What? You make it sound like Acacia and their ilk are the resident Eagle Scout, standing on a street corner in the old part of town awaiting sweet innocent elderly women who need a hand with their groceries as they cross the street, and then jumping in to provide all the assistance they need, taking only a portion of the change they got from their purchase as reimbursement for their kind deed.
That right there? SO NOT WHAT PATENT TROLLS DO. And you can’t say you didn’t think Acacia Media was a patent troll because the (albeit poorly worded) question was asking you about patent trolls and you answered with a description of Acacia Media.
Then you throw in this one-liner about the exact opposite of a patent troll:
Another company in the field is RPX, which helps companies protect themselves from patent claims.
I love that you mentioned them because they are one of the great American capitalism success stories, in that they saw a problem and are using a market-based solution to fight it. I suppose it’s not wrong to say they are “in the field” of patent trolls, but a stronger distinction as to which side of the battle they’re on would have been nice. They are not just there to help protect companies against patent infringement claims. They are there to help protect companies against patent infringement claims brought on by patent trolls.
The very best part of your reply was the summary box, which I acknowledge that you may or may not have actually created because probably a cute summer intern does them for you. But honestly, what is this?
First foul? Unnecessary single quotation marks on the words “patent trolls”. Ten yard penalty, loss of down.
Secondly, does anyone use the term “cottage industry” these days? (Note correct usage of quotation marks.)
Lastly? “…investors may want to look into it.” Into what, patent trolling? They already are, though you should ask Intellectual Ventures if their backers are happy with their returns…
Look Mr. Krantz, I’m not trying to be harsh, truly. It’s just that I think you missed a great opportunity to educate, that’s all. There are a lot of great folks out there doing a lot of great things to fight a problem that is costing this country in terms of real dollars and in lost innovation opportunities.

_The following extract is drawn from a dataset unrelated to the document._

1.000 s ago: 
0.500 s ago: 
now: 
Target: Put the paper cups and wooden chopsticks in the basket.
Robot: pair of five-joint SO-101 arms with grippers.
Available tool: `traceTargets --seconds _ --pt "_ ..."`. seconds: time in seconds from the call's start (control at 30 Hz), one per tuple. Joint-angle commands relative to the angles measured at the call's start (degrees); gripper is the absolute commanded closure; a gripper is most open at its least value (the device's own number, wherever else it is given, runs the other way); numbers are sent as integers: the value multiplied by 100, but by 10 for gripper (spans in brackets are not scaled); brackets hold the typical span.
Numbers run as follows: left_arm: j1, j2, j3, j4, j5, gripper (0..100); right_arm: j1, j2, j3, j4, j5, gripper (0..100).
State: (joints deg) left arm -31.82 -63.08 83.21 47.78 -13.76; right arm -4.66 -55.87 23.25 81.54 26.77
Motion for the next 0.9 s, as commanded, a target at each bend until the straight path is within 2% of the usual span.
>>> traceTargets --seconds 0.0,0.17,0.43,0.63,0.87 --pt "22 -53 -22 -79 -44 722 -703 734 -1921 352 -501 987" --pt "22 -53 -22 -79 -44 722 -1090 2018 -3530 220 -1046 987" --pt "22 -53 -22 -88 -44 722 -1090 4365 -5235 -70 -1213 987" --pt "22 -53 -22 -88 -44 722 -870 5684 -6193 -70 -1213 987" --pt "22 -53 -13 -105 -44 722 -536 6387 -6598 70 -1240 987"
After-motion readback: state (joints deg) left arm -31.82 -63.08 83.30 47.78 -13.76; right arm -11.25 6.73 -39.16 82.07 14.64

I may or may not be one of them.
You’re probably wishing you’d just taken the opportunity to talk by phone now, huh?
**Turns out? I actually am a wordsmith. Boggle says so.
…and because I’m nothing if not the most competitive person you’ll ever meet on the internet, I feel compelled to point out that that is not, by a long shot, my best score up there in the right-hand corner. Someone who shall remain nameless (JOHN!) got a hold of my iPhone and messed with my Game Center account. That’s my story and I’m sticking to it.